Sporting events are another way to connect with communities in a highly popular way. Sporting activities draw more than a million people to the OU campus each year. In response, the SNOMNH is planning an exhibition of OU football highlighting the Sooners National Championship wins. "OU football has been a source of tremendous pride to Oklahomans," commented a well known sportscaster. "The Sam Noble Oklahoma Museum of natural History is a perfect venue for this exhibit." OU President David Boren lent his enthusiastic support to the exhibition: "This exhibit lets us combine two winners on the OU Campus, OU Football and the Sam Noble Oklahoma Museum of Natural History, to entertain and inform the public about the rich history of football at this university, while affording them a chance to visit and appreciate our wonderful museum of natural and cultural history. This will be a highlight exhibit this fall and I hope everyone will take the opportunity to see it."

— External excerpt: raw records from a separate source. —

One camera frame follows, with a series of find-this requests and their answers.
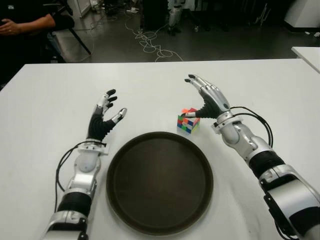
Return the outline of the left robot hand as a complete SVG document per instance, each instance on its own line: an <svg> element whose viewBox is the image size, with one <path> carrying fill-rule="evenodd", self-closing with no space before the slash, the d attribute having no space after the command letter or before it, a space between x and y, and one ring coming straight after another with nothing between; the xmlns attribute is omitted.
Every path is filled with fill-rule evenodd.
<svg viewBox="0 0 320 240"><path fill-rule="evenodd" d="M102 142L108 133L125 117L127 109L122 108L111 119L104 120L104 114L114 105L113 102L118 98L114 96L115 93L115 89L108 90L95 105L88 125L87 141Z"/></svg>

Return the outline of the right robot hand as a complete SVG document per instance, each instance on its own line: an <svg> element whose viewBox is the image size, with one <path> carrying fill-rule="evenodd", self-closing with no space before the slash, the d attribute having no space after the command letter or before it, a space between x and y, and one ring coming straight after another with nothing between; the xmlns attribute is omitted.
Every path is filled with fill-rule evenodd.
<svg viewBox="0 0 320 240"><path fill-rule="evenodd" d="M214 84L195 74L189 74L185 82L196 88L204 101L204 105L195 112L182 113L181 117L217 119L221 114L230 110L226 97Z"/></svg>

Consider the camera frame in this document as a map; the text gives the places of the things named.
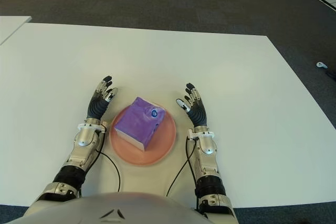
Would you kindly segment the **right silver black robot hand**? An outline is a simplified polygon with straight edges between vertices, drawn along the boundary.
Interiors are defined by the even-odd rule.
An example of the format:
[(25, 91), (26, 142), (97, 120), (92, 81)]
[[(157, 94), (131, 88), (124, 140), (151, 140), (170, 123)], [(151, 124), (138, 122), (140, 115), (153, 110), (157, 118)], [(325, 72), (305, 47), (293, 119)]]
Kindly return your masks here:
[(194, 127), (207, 126), (206, 110), (200, 93), (191, 83), (186, 84), (185, 91), (187, 95), (184, 96), (184, 99), (188, 104), (182, 99), (176, 99), (176, 103), (185, 111)]

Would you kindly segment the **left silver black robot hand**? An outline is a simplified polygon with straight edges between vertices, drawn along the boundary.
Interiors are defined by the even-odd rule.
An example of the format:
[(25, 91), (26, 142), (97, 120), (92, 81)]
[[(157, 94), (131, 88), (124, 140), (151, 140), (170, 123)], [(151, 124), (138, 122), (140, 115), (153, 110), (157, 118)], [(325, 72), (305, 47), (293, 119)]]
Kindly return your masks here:
[(98, 83), (87, 109), (87, 118), (101, 120), (108, 105), (116, 96), (118, 88), (110, 88), (112, 77), (106, 76)]

Why should the SNOMNH create an exhibit about American football? The museum will make an important connection with its community and the exhibit will attract an audience that other wise may never visit the museum. A previous exhibit in 1986 was crowded on a daily basis and was extended for three months with the encouragement of the local and university communities. The exhibit will be popular with OU alumni, donors, supporters and students. The exhibit does have important social, cultural, and political themes that can be explored. Visitors can learn more about the relationship between sports, society and culture. Ads and the media, for example, can tell a great deal about patriotic feelings. During World War II, promotional posters for the football team and the wartime effort featured a caricature of "Uncle Sam" wearing an OU football helmet.

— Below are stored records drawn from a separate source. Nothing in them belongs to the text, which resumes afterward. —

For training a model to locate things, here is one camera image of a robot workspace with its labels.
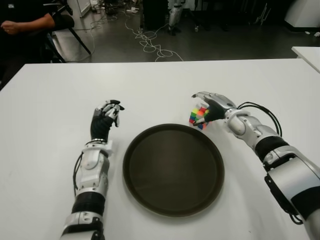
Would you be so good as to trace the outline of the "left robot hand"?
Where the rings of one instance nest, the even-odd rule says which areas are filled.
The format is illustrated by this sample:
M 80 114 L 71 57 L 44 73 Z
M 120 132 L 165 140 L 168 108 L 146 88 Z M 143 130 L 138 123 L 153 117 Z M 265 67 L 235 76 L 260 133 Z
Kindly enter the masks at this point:
M 120 124 L 119 114 L 125 108 L 119 100 L 107 100 L 101 106 L 95 108 L 90 125 L 91 140 L 108 142 L 109 131 L 112 125 Z

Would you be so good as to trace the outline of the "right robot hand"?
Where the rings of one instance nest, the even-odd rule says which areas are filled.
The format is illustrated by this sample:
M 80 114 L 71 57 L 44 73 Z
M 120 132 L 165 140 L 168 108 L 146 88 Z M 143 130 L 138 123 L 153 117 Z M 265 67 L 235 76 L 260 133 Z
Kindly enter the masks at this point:
M 230 99 L 218 93 L 200 91 L 193 94 L 192 98 L 200 98 L 208 104 L 208 113 L 202 118 L 196 120 L 193 123 L 193 126 L 198 126 L 215 120 L 223 120 L 228 110 L 237 108 Z

The SNOMNH also has a long, highly successful, history of reaching the needs of special interest groups such as Native Americans who are a significant portion of Oklahoma's population (8%). Native American languages are disappearing at an alarming rate. The loss ripples far beyond the affected communities. When a language dies, linguists, anthropologists and others lose a rich source of material for their work in documenting a people's history. The world becomes less diverse and creative. In response the SNOMNH has proposed a Native American language Center. The SNOMNH has received $100,000 from the state to hire a Curator of Native American Languages. The museum will use IT to assist Oklahoma's Native Americans to regain their languages and cultures by linking their cultural centers with our collections of Native American materials. Our goal is to use the museum's facilities to preserve, research, teach and interpret Native American languages for the benefit of all. The museum's collection of Native American objects will be a key in teaching languages. The museum also will establish an audio archive of languages by recording native speakers and preserving relevant audio materials. Our program will serve as a center for the study of Native American languages and a model for university museums in other regions where the intellectual achievements represented by native languages are being lost.

Conclusion

Objects are keys to the university museum's success based on the human characteristics of curiosity and collecting, keeping and handing on objects. University museums must continue to be sensory and emotional places. The museum can be more successful as a social enterprise by combining objects with interactive technology. Every museum needs to create a multidimensional vision and have a two, three, four or more pronged mission. University museums are best suited for providing the synthesis and order for our natural world through research, teaching and public interpretation. University museums also can be more successful if they improve their social capital by providing an increase in networking and other benefits that flow from the museums to their communities. UMAC is the overarching global network for university museums.